Problem details:
The records below need to be copied in full. Match them exactly.

Records provided:
--

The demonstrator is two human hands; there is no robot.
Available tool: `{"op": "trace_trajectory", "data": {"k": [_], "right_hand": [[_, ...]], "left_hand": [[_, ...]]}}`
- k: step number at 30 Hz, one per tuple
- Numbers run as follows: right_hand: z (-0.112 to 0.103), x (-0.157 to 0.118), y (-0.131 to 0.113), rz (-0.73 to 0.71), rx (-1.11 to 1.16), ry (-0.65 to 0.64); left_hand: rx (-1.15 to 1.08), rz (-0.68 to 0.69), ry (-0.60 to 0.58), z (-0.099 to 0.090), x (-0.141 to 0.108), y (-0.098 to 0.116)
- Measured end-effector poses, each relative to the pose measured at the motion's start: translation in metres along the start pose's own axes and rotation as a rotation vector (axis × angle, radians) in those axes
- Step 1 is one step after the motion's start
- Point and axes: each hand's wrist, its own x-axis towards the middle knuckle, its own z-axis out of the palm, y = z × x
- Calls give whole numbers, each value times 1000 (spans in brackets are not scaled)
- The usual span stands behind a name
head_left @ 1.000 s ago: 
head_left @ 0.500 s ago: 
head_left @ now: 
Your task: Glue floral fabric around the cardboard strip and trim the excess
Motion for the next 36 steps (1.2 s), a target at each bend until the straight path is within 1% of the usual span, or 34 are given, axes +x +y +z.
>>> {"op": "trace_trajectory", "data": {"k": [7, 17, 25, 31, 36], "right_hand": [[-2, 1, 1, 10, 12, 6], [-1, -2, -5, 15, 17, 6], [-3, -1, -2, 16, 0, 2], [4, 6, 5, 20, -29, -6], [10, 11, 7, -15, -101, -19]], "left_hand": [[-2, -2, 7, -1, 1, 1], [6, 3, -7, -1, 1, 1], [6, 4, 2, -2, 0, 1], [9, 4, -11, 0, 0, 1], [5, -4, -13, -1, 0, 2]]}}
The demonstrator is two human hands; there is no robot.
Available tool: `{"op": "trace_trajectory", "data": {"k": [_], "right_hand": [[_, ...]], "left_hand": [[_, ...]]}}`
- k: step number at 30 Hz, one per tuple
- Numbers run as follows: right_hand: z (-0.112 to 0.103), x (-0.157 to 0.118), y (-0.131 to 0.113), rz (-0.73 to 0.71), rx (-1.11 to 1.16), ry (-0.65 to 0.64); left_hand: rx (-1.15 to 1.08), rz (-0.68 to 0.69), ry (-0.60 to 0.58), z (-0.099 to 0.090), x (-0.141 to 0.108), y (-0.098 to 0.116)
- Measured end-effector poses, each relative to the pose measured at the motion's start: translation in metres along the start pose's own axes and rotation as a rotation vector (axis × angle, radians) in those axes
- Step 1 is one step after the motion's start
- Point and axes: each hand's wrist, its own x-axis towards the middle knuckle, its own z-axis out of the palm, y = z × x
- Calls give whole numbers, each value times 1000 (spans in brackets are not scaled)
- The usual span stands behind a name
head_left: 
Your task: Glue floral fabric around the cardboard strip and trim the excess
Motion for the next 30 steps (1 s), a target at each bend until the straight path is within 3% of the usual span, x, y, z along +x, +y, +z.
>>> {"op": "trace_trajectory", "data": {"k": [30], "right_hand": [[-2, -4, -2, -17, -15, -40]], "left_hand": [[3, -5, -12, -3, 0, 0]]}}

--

Problem solution:
The demonstrator is two human hands; there is no robot.
Available tool: `{"op": "trace_trajectory", "data": {"k": [_], "right_hand": [[_, ...]], "left_hand": [[_, ...]]}}`
- k: step number at 30 Hz, one per tuple
- Numbers run as follows: right_hand: z (-0.112 to 0.103), x (-0.157 to 0.118), y (-0.131 to 0.113), rz (-0.73 to 0.71), rx (-1.11 to 1.16), ry (-0.65 to 0.64); left_hand: rx (-1.15 to 1.08), rz (-0.68 to 0.69), ry (-0.60 to 0.58), z (-0.099 to 0.090), x (-0.141 to 0.108), y (-0.098 to 0.116)
- Measured end-effector poses, each relative to the pose measured at the motion's start: translation in metres along the start pose's own axes and rotation as a rotation vector (axis × angle, radians) in those axes
- Step 1 is one step after the motion's start
- Point and axes: each hand's wrist, its own x-axis towards the middle knuckle, its own z-axis out of the palm, y = z × x
- Calls give whole numbers, each value times 1000 (spans in brackets are not scaled)
- The usual span stands behind a name
head_left @ 1.000 s ago: 
head_left @ 0.500 s ago: 
head_left @ now: 
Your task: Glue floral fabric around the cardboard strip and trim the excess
Motion for the next 36 steps (1.2 s), a target at each bend until the straight path is within 1% of the usual span, or 34 are given, axes +x +y +z.
>>> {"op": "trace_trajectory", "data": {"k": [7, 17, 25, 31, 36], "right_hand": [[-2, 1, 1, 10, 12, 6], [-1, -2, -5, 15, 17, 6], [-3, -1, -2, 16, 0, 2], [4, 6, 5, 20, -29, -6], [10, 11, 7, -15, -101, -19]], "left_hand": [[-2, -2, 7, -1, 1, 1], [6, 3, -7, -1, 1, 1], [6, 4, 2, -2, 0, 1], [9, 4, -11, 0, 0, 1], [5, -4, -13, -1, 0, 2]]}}
The demonstrator is two human hands; there is no robot.
Available tool: `{"op": "trace_trajectory", "data": {"k": [_], "right_hand": [[_, ...]], "left_hand": [[_, ...]]}}`
- k: step number at 30 Hz, one per tuple
- Numbers run as follows: right_hand: z (-0.112 to 0.103), x (-0.157 to 0.118), y (-0.131 to 0.113), rz (-0.73 to 0.71), rx (-1.11 to 1.16), ry (-0.65 to 0.64); left_hand: rx (-1.15 to 1.08), rz (-0.68 to 0.69), ry (-0.60 to 0.58), z (-0.099 to 0.090), x (-0.141 to 0.108), y (-0.098 to 0.116)
- Measured end-effector poses, each relative to the pose measured at the motion's start: translation in metres along the start pose's own axes and rotation as a rotation vector (axis × angle, radians) in those axes
- Step 1 is one step after the motion's start
- Point and axes: each hand's wrist, its own x-axis towards the middle knuckle, its own z-axis out of the palm, y = z × x
- Calls give whole numbers, each value times 1000 (spans in brackets are not scaled)
- The usual span stands behind a name
head_left: 
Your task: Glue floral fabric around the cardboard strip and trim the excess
Motion for the next 30 steps (1 s), a target at each bend until the straight path is within 3% of the usual span, x, y, z along +x, +y, +z.
>>> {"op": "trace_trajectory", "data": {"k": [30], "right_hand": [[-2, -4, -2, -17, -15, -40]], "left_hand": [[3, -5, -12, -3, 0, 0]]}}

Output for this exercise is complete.